Güzellik sektörü için de resim farklı sayılmazdı. Yeni oyuncular ve sürekli değişen tüketici talepleri ile, bu yeni iletişim yollarına uyum sağlamamak bir seçenek değildi. L’Oréal’de, sadece kendimizi yeni dijital dünyaya uyarlamayı değil, aynı zamanda içinde bulunduğumuz sektörü büyütmeyi, vizyonu belirlemeyi ve tüketicilerimizin ihtiyaç duyduklarını her ne zaman ve nerede olursa olsun sunabilmek adına hızlandırıcı olmayı amaç edindik.
Tüketicilerimize ulaşmanın en etkili ve verimli yollarından biri olarak “hassas pazarlamayı” ön plana çıkardık. Doğru bir platform üzerinden; doğru hedef kitleye, doğru içerikle, doğru anda ve doğru yerde hizmet vermenin ötesinde, veriyi bu işe dahil ederek kişiselleştirilmiş içeriklerin gücünden nasıl yararlanabileceğimize odaklandık.

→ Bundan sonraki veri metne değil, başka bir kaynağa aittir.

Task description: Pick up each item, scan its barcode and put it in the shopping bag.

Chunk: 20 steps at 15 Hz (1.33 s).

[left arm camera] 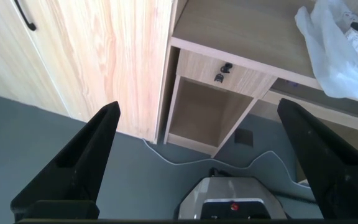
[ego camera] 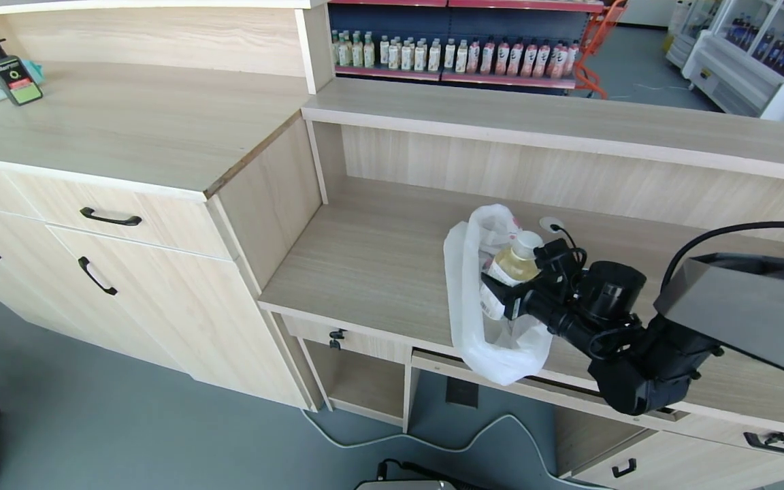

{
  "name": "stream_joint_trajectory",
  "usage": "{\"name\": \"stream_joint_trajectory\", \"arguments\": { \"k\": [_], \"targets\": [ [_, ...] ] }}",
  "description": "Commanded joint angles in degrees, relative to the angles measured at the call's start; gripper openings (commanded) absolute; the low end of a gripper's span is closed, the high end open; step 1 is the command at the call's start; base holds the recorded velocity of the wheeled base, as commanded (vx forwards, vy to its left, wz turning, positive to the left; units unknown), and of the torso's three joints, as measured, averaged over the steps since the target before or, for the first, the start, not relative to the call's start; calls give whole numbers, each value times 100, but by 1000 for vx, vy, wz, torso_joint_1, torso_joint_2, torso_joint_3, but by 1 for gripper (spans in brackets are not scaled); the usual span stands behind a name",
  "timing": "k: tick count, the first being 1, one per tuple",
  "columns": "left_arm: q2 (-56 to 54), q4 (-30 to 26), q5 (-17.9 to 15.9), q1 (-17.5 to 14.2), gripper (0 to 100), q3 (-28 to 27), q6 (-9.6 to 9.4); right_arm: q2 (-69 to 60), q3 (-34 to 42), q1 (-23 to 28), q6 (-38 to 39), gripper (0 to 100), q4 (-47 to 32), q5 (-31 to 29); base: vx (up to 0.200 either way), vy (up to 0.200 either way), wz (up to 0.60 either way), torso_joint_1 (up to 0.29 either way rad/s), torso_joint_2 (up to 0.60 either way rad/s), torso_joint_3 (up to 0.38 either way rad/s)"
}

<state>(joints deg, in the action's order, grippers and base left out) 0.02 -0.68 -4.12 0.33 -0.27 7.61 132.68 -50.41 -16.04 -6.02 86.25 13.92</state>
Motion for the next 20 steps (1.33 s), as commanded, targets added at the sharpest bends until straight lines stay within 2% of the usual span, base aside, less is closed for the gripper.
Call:
{"name": "stream_joint_trajectory", "arguments": {
  "k": [1, 9, 10, 15, 17, 20],
  "targets": [
    [-2, -2, -1, 2, 100, 0, 4, 135, -13, -4, -13, 0, -20, 14, 0, 0, 0, 0, 0, 0],
    [-2, -2, -1, 2, 100, 0, 4, 249, -4, 31, -101, 0, -82, 14, 0, 0, 0, 0, 0, 0],
    [-2, -2, -1, 2, 100, -8, 4, 276, -4, 31, -101, 100, -82, 5, 0, 0, 0, 0, 0, 0],
    [-2, -2, -1, 2, 100, 0, 4, 364, -48, 66, -127, 100, -12, 5, 0, 0, 0, 0, 0, 0],
    [-2, -2, -1, 2, 100, -8, 4, 337, -285, 101, -127, 100, 147, 14, 0, 0, 0, 0, 0, 0],
    [-2, -2, -1, 2, 100, 0, 4, -120, -268, 137, -83, 100, 208, 76, 0, 0, 0, 0, 0, 0]
  ]
}}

Her ne kadar denklem karmaşık da gözükse; yolu aydınlatmak için yapılacaklar listenize aşağıda sıraladığımız yöntemleri dahil edebilirsiniz;
- KPI’larınızı doğru bir şekilde belirleyin: Hedefinizde daha az maliyetli müşteri kazanımı mı var yoksa sizin için önemli olan daha yüksek katılım seviyesi sağlamak mı?
- KPI’larınızı nasıl ölçeceğinize karar verin: Kazanım sizin için ne anlama geliyor, yeni bir müşterinin platformunuza kayıt yaptırması mı yoksa satın alım yapması mı?

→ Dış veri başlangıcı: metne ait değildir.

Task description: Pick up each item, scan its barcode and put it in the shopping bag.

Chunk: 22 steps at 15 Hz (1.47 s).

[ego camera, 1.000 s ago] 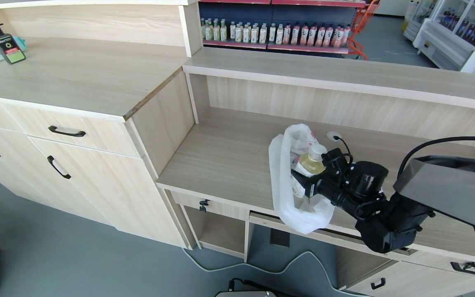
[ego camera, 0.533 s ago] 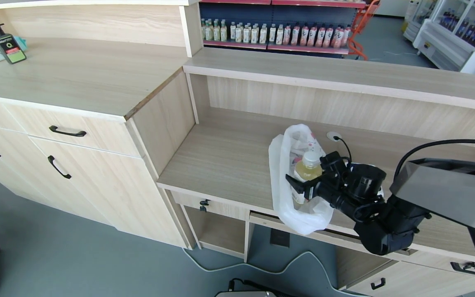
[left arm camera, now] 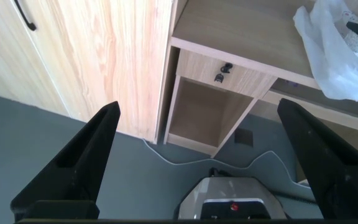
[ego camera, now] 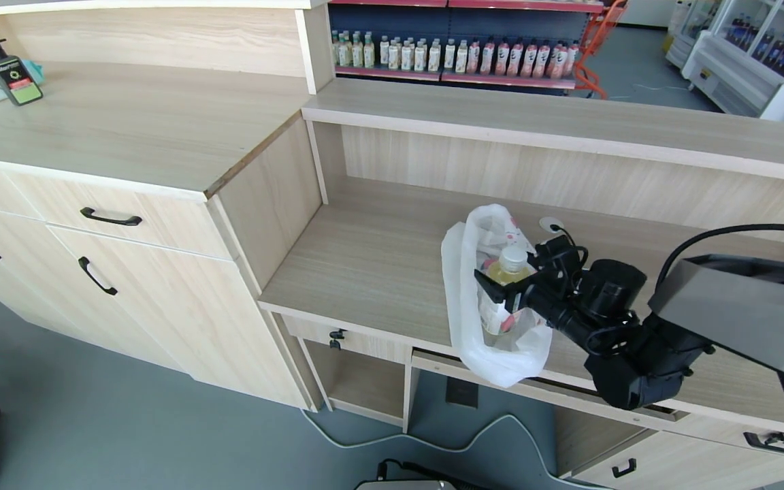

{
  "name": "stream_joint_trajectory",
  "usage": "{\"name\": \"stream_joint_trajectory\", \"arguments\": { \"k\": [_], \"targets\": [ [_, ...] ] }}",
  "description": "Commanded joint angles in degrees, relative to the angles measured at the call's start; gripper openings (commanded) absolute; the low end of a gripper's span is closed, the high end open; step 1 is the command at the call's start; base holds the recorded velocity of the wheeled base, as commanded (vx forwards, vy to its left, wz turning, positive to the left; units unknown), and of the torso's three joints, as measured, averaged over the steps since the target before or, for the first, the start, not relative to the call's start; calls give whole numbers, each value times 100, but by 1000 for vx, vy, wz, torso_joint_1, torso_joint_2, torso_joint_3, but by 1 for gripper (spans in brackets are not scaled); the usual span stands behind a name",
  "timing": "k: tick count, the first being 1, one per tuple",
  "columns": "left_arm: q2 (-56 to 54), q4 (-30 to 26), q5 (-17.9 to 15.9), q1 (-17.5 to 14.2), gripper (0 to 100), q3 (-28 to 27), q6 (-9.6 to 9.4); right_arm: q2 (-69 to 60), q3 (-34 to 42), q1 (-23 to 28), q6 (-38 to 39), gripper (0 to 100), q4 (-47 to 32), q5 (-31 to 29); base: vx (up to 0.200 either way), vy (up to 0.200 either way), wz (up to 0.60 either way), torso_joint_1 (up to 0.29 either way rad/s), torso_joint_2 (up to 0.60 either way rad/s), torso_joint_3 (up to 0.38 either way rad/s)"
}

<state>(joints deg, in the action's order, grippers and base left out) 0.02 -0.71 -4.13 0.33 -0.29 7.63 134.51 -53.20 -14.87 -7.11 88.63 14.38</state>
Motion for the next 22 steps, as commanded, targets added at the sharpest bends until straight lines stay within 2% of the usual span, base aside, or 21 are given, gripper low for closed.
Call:
{"name": "stream_joint_trajectory", "arguments": {
  "k": [1, 4, 5, 7, 10, 12, 14, 15, 17, 20, 22],
  "targets": [
    [-2, 0, 0, 2, 100, 3, 2, -725, 126, 28, 52, 100, -240, 205, 0, 0, 0, 0, 0, 0],
    [-2, 0, 0, 2, 100, 3, 2, -1893, 337, 37, 139, 100, -1216, 381, 0, 0, 0, 0, 0, 0],
    [-2, 0, 0, 2, 100, 3, 2, -2526, 328, 99, 201, 100, -1937, 381, 0, 0, 0, 0, 0, 0],
    [-2, 0, 0, 2, 100, -6, 2, -3282, 310, 204, 219, 100, -2578, 354, 0, 0, 0, 0, 0, 0],
    [-2, 0, 0, 2, 100, -6, 2, -4205, 548, 907, 210, 100, -3194, 311, 0, 0, 0, 0, 0, 0],
    [-2, 0, 0, 2, 100, 3, 2, -4715, 679, 2111, -634, 100, -3897, 258, 0, 0, 0, 0, 0, 0],
    [-2, 0, 0, 2, 100, 3, 2, -5049, 1136, 3456, -1557, 100, -4064, 311, 0, 0, 0, 0, 0, 0],
    [-2, 0, 0, 2, 100, 3, 2, -5084, 1259, 3939, -1662, 100, -3985, 346, 0, 0, 0, 0, 0, 0],
    [-2, 0, 0, 2, 100, 3, 2, -4917, 1470, 4660, -2075, 100, -3563, 284, 0, 0, -300, 1, 1, 4],
    [-2, 0, 0, 2, 100, 3, 2, -4398, 1462, 5548, -2884, 100, -3475, 231, 0, 0, -600, -4, -1, 1],
    [-2, 0, 0, 2, 100, 3, 2, -4126, 1374, 5926, -2972, 100, -3396, 223, 0, 0, -300, 4, 4, 1]
  ]
}}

- Hedef kitlenizi belirleyin: Kitleyi belirlemek için hangi verileri gözden geçireceksiniz? Geçmiş etkileşim verileri ya da piyasa verilerini mi kullanacaksınız yoksa buna karar vermek için yeni bir test yöntemi mi geliştireceksiniz?
- Kilit içgörülerinizi tanımlayın: Kampanyanızı hangi içgörü üzerine inşa edeceksiniz?
- Satış teklifinizi ve bunun hedef tüketici için anlamını analiz edin: Hedef kitlenize nasıl bir satış teklifiyle gideceksiniz? Bu teklifin tüketicide yaratmasını istediğiniz etki nedir?
- İleteceğiniz ana mesajı seçin: Mesajlarınızı, hedef kitlenizin farklı ilgi alanlarına ve yaşam şekillerine uygun hale getirmek için hangi taktikleri kullanacaksınız?
- Mutlaka test edin: Kampanyalarınızın bir parçası olarak A-B testlerden faydalanın, neyin çalışıp neyin çalışmadığını eş zamanlı olarak test edin.
- Mutlaka ölçün: Sürekli ölçümleme yaparak kampanyalarınızı gerektiğinde optimize edin ve değiştirin.